Le mouvement de résistance palestinien Hamas a rejeté vendredi les accusations israéliennes selon lesquelles une frappe menée contre le camp de réfugiés palestinien d’Aïn al-Héloué, dans le sud du Liban, visait l'un de ses centres de commandement. Il a qualifié cette attaque de « crime contre des civils » et de violation de la souveraineté libanaise.
Dans un communiqué, le Hamas a fermement condamné l’attaque, la qualifiant d’« agression brutale » de l’armée israélienne contre le camp situé dans la ville de Saïda, et a précisé que la frappe avait causé des morts et des blessés parmi les civils.
« Cibler un camp abritant des milliers de réfugiés palestiniens et densément peuplé constitue une escalade dangereuse et un mépris flagrant des lois et normes internationales », peut-on lire dans le communiqué.

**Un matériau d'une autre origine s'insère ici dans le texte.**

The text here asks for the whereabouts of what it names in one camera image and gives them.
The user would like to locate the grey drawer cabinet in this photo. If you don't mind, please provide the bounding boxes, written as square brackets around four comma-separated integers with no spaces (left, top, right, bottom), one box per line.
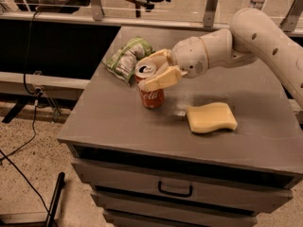
[59,32,303,227]

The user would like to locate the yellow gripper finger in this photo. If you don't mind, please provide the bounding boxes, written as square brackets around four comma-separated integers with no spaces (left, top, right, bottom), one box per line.
[138,65,186,92]
[138,49,173,68]

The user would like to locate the yellow sponge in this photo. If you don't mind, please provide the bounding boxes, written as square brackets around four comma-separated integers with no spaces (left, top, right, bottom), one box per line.
[186,102,238,133]

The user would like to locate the red coke can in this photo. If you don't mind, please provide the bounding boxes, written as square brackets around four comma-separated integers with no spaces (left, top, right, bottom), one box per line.
[134,61,164,109]

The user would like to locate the dark metal railing post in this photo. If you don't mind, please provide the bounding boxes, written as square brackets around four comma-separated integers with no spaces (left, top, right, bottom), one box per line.
[280,0,303,32]

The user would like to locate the black drawer handle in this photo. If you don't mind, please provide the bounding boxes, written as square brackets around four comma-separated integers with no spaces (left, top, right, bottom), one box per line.
[157,181,193,198]

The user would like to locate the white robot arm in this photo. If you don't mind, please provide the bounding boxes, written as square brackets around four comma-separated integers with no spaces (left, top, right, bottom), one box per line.
[138,8,303,107]

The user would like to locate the grey metal railing post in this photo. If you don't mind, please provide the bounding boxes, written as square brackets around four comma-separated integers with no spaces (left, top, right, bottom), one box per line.
[90,0,104,21]
[203,0,219,27]

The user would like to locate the black metal floor stand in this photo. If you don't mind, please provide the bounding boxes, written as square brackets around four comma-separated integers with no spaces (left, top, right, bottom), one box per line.
[0,172,65,227]

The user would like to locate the black power cable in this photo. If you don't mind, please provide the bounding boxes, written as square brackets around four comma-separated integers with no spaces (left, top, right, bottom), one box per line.
[0,8,60,227]

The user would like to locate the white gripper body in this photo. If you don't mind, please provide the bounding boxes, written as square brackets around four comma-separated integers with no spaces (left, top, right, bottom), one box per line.
[172,37,209,79]

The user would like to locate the green chip bag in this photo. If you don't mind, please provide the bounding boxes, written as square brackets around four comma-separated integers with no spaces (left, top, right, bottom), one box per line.
[102,36,153,84]

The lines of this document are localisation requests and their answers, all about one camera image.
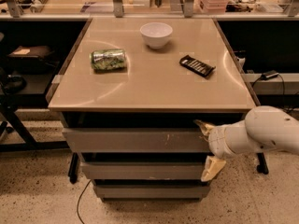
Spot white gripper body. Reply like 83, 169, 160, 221
208, 125, 247, 159

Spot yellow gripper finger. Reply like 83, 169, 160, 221
201, 156, 226, 182
194, 119, 215, 137

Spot grey top drawer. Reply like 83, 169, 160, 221
63, 128, 209, 153

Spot grey drawer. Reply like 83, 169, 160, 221
63, 128, 209, 153
81, 162, 204, 180
93, 186, 210, 199

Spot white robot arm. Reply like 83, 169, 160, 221
194, 105, 299, 182

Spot beige top drawer cabinet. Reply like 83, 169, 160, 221
45, 17, 260, 203

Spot grey bottom drawer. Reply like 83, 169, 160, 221
93, 186, 210, 199

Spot grey middle drawer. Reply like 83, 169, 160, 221
81, 162, 204, 180

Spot black table leg right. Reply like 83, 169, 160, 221
257, 153, 269, 175

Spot black table leg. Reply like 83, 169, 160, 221
257, 153, 269, 175
68, 153, 78, 184

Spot black snack bar wrapper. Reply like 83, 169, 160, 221
179, 55, 215, 77

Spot black power adapter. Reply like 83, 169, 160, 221
261, 70, 278, 80

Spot white ceramic bowl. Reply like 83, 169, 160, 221
140, 22, 173, 49

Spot green crushed soda can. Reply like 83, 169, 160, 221
90, 49, 126, 71

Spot black table leg left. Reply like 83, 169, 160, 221
68, 153, 78, 184

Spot black headphones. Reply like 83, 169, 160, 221
0, 75, 26, 94

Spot black floor cable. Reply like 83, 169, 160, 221
76, 179, 93, 224

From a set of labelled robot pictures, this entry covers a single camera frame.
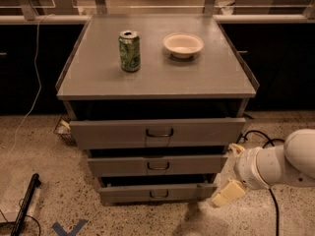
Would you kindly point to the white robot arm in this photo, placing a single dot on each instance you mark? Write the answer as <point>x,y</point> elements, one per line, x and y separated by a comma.
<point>293,161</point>

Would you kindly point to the black bar on floor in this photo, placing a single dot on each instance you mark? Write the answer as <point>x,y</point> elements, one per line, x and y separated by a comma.
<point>33,184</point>

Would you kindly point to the grey drawer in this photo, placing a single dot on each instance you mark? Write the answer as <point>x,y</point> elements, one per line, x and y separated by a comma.
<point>166,165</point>
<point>156,193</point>
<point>156,133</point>

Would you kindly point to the grey drawer cabinet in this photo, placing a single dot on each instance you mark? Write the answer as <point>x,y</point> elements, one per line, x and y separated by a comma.
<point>211,84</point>

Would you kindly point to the grey top drawer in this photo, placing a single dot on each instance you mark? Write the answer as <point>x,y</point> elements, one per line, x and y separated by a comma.
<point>156,133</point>

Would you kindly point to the wire basket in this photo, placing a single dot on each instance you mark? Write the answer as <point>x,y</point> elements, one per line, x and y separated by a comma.
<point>63,131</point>

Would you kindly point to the white paper bowl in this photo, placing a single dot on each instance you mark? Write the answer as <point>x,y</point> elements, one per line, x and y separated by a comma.
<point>183,45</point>

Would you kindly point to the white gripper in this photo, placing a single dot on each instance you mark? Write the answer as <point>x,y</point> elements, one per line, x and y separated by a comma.
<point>246,166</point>

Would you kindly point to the grey bottom drawer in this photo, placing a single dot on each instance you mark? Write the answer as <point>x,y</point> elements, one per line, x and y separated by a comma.
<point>156,193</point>

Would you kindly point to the green soda can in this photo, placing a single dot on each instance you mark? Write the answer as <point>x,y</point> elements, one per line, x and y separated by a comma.
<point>129,50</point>

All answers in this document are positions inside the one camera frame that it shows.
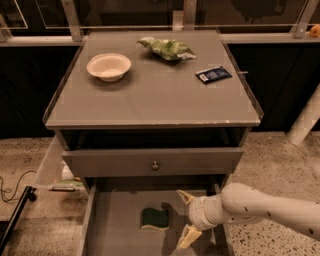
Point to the orange fruit on ledge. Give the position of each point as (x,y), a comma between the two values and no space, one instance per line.
(315,31)

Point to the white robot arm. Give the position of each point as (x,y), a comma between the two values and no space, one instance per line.
(238,203)

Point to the closed top drawer with knob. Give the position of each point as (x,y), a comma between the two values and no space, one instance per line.
(152,162)

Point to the green and yellow sponge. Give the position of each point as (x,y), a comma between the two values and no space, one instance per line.
(155,219)

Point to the dark blue snack packet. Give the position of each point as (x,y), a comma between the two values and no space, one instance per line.
(213,74)

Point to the white pole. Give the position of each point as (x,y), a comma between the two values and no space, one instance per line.
(306,120)

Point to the white bowl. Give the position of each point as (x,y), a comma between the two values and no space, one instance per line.
(109,67)

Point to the black stand leg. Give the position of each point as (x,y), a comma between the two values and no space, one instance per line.
(7,227)

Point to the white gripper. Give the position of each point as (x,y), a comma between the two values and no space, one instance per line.
(197,212)

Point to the grey drawer cabinet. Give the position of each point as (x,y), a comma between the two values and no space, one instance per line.
(156,104)

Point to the open middle drawer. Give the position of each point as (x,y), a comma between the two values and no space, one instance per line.
(112,223)

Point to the metal railing frame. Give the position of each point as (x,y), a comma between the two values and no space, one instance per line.
(68,22)

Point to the clear plastic bin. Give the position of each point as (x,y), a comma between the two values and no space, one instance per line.
(53,174)

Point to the crumpled green chip bag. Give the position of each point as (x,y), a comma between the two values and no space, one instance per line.
(168,49)

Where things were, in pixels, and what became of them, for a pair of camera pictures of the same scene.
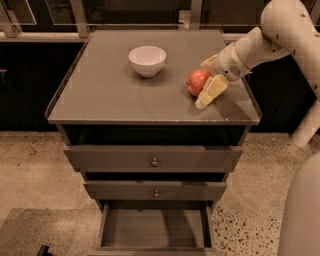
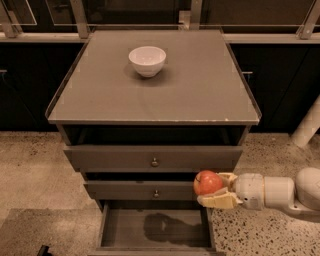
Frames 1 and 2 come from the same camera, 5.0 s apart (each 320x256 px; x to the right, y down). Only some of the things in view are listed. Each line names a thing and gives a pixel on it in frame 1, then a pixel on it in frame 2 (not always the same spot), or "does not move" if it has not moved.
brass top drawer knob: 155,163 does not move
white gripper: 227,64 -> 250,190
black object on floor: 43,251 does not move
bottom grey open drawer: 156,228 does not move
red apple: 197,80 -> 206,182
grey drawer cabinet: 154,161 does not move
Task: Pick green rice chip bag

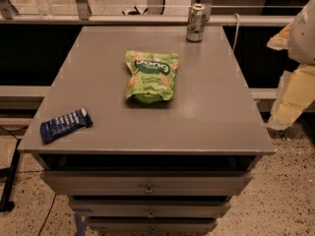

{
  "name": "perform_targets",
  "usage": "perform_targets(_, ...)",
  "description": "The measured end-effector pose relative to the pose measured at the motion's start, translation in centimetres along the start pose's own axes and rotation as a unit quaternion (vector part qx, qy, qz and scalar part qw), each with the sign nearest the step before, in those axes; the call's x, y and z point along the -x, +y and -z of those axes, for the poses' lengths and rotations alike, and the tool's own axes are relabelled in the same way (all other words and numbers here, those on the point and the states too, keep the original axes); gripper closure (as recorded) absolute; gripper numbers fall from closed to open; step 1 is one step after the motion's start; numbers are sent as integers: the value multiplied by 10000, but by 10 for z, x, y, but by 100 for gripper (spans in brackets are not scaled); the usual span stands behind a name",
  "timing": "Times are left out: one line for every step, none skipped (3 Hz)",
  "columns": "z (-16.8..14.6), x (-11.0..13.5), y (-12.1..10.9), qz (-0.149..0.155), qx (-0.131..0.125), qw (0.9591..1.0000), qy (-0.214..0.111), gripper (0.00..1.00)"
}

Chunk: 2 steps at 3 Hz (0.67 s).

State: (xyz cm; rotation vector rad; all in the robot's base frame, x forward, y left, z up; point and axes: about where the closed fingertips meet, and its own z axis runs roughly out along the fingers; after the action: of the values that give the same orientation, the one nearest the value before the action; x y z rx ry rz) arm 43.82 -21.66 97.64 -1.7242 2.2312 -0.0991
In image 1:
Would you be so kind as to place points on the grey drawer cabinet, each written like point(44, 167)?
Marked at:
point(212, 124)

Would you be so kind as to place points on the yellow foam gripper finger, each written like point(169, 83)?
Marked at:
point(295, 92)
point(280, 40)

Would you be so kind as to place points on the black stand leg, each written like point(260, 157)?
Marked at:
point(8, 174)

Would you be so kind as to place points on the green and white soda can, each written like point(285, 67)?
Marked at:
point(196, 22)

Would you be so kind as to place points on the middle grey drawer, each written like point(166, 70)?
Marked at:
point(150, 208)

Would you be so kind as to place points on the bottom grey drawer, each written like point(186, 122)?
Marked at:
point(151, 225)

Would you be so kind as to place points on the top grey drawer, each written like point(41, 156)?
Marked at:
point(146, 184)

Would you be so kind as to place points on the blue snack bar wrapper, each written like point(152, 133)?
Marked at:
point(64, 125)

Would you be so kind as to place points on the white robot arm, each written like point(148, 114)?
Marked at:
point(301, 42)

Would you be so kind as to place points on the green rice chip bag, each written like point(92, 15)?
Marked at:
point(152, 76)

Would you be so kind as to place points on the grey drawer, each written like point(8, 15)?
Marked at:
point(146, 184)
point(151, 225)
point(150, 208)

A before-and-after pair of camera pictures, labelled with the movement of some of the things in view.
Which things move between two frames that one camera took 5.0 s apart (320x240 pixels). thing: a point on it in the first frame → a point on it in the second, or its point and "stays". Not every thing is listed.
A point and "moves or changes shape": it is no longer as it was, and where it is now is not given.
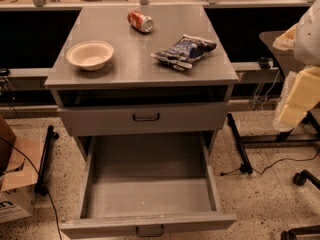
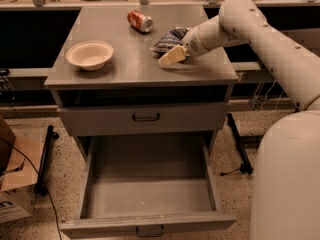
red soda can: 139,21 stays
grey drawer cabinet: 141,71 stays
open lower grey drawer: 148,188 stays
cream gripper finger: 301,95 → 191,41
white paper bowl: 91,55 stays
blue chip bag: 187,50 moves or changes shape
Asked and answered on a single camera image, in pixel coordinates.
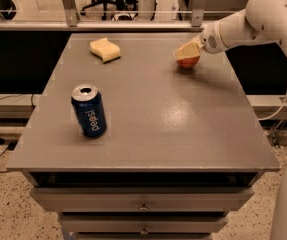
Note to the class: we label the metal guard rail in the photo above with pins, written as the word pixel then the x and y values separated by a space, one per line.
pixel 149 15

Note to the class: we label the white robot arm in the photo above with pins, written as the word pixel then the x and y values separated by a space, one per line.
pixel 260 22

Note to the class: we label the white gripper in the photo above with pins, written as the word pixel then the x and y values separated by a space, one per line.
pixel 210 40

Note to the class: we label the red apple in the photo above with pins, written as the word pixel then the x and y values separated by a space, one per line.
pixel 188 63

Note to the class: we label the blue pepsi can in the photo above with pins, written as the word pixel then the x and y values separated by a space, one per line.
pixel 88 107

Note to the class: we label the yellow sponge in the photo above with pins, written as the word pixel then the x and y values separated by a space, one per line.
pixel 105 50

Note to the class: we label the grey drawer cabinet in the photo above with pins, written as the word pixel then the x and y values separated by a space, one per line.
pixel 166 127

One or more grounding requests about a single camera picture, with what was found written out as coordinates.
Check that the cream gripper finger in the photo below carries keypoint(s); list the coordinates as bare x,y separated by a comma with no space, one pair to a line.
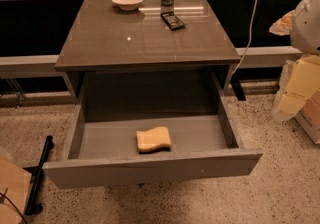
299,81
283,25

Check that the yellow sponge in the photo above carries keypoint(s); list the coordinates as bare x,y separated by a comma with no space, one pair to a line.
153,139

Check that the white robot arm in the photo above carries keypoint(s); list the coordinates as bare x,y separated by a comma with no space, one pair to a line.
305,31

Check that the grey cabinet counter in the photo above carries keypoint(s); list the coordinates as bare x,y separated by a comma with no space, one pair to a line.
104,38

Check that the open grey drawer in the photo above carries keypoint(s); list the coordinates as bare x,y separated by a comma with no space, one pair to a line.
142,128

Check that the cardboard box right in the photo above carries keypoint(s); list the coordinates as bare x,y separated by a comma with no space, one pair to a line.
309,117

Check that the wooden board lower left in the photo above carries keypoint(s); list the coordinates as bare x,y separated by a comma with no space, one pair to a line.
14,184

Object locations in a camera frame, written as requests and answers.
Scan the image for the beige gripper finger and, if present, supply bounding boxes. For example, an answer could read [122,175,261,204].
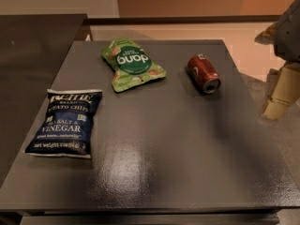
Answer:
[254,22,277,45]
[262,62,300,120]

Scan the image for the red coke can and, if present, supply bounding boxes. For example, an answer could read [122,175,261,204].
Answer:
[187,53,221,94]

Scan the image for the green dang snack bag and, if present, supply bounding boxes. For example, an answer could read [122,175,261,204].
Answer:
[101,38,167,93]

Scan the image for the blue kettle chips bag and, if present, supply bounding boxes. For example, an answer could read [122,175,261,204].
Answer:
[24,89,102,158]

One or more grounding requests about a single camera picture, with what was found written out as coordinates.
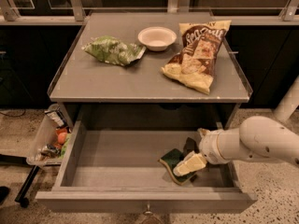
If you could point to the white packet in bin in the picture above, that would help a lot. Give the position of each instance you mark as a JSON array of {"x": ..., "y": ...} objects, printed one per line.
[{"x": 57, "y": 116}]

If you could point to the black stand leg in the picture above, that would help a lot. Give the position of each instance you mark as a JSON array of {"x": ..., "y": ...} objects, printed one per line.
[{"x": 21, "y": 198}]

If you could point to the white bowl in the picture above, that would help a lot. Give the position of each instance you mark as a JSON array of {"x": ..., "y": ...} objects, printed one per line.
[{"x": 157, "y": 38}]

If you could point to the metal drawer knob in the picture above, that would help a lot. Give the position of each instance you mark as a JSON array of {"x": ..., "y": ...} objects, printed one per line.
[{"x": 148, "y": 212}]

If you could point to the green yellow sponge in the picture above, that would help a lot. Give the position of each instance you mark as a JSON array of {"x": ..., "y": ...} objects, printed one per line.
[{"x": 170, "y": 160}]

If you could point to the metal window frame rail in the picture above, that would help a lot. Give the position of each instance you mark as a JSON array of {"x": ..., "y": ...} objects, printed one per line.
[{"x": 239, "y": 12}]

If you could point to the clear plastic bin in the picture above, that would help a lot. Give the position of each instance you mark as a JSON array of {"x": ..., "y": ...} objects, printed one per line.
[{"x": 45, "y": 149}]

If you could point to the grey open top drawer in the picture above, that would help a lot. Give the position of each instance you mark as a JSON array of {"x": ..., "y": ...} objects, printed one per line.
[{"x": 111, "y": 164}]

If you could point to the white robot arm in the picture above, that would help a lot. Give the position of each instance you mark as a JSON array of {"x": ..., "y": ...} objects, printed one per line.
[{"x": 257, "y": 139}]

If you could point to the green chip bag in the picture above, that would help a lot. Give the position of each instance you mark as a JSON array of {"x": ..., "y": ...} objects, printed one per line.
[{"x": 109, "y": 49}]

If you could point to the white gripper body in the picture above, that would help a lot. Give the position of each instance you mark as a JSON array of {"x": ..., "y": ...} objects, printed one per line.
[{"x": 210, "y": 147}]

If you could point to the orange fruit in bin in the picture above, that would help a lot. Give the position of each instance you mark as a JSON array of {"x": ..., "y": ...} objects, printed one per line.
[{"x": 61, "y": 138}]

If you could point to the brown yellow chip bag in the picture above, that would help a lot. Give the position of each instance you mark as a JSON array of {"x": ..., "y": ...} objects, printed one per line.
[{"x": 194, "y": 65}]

Le Hamas a démenti les accusations israéliennes, selon lesquelles le site visé aurait été une installation de la Résistance palestinienne, qualifiant ces allégations de « prétextes infondés ne résistant pas aux faits ». Il a précisé que le bâtiment ciblé appartenait à une force de sécurité conjointe, chargée de maintenir l’ordre et la stabilité à l’intérieur du camp.
Il a tenu le régime israélien pour pleinement responsable des conséquences de cette frappe et a appelé la communauté internationale, ainsi que les pays arabes et musulmans, à agir de toute urgence afin de mettre fin aux attaques en cours et d’assurer la protection des Palestiniens « où qu’ils se trouvent ».
Plus tôt, deux personnes ont été tuées et plusieurs autres blessées dans une frappe de drone israélienne contre le camp, selon le Croissant-Rouge palestinien à Aïn al-Héloué.
L'Agence nationale d'information libanaise (NNA) a indiqué que la frappe avait touché le quartier de Hittine, à l’intérieur du camp densément peuplé, causant des dégâts matériels au bâtiment ciblé ainsi qu’aux structures avoisinantes.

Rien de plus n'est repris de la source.